Getting Started#

tdhook is a package for explaining torch deep neural networks based on tensordict and torch hooks. It is designed to be easy to use and to work with the most common interpretability methods.

Installation#

To get started with tdhook, install it with pip.

pip install tdhook

Basic Example#

Most methods should work with minimal configuration. Here’s a basic example of running Integrated Gradients on a VGG16 model:

import torch
from tensordict import TensorDict
from tdhook.attribution import IntegratedGradients

# Define attribution target (e.g., zebra class = 340)
def init_attr_targets(targets, _):
    zebra_logit = targets["output"][..., 340]
    return TensorDict(out=zebra_logit, batch_size=targets.batch_size)

# Compute attribution
with IntegratedGradients(init_attr_targets=init_attr_targets).prepare(model) as hooked_model:
    td = TensorDict({
        "input": image_tensor,
        ("baseline", "input"): torch.zeros_like(image_tensor)  # required for integrated gradients
    }).unsqueeze(0)
    td = hooked_model(td)  # Access attribution with td.get(("attr", "input"))

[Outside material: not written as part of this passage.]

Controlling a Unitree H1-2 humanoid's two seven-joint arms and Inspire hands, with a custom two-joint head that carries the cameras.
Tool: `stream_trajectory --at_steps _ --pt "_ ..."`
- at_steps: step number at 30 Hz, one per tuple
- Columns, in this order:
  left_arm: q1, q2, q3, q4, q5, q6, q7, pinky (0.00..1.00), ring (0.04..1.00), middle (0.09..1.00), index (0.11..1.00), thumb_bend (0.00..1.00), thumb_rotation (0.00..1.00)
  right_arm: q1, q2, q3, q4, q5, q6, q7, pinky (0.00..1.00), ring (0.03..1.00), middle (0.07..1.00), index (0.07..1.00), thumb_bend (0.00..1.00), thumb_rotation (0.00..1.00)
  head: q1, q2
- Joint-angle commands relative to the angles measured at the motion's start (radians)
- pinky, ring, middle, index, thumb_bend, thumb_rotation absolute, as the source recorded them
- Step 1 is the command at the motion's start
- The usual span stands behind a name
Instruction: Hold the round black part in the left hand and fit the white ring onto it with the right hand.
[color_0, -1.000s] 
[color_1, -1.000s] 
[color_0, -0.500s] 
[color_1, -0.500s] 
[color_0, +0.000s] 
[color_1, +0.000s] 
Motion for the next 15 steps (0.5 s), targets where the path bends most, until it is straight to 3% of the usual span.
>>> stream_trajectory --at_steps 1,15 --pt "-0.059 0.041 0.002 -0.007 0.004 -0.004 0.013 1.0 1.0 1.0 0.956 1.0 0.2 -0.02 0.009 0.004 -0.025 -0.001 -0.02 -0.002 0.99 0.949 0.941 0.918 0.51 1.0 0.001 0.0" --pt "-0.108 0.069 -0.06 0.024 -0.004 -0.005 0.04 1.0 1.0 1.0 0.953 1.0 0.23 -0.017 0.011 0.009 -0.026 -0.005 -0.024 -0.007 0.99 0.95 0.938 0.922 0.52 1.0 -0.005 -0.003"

For more detailed examples, see the Methods page.

Composition terminology#

TDHook’s goal is to make every public method available to a declared multi-stage pipeline, coalescing compatible hooks into the fewest safe model executions. The contract distinguishes a composed model (a model with multiple inputs, outputs, or submodules), same-run hook composition, and pipeline stages exchanging named TensorDict artifacts. See the Composition contract contract for the planner target and capability matrix.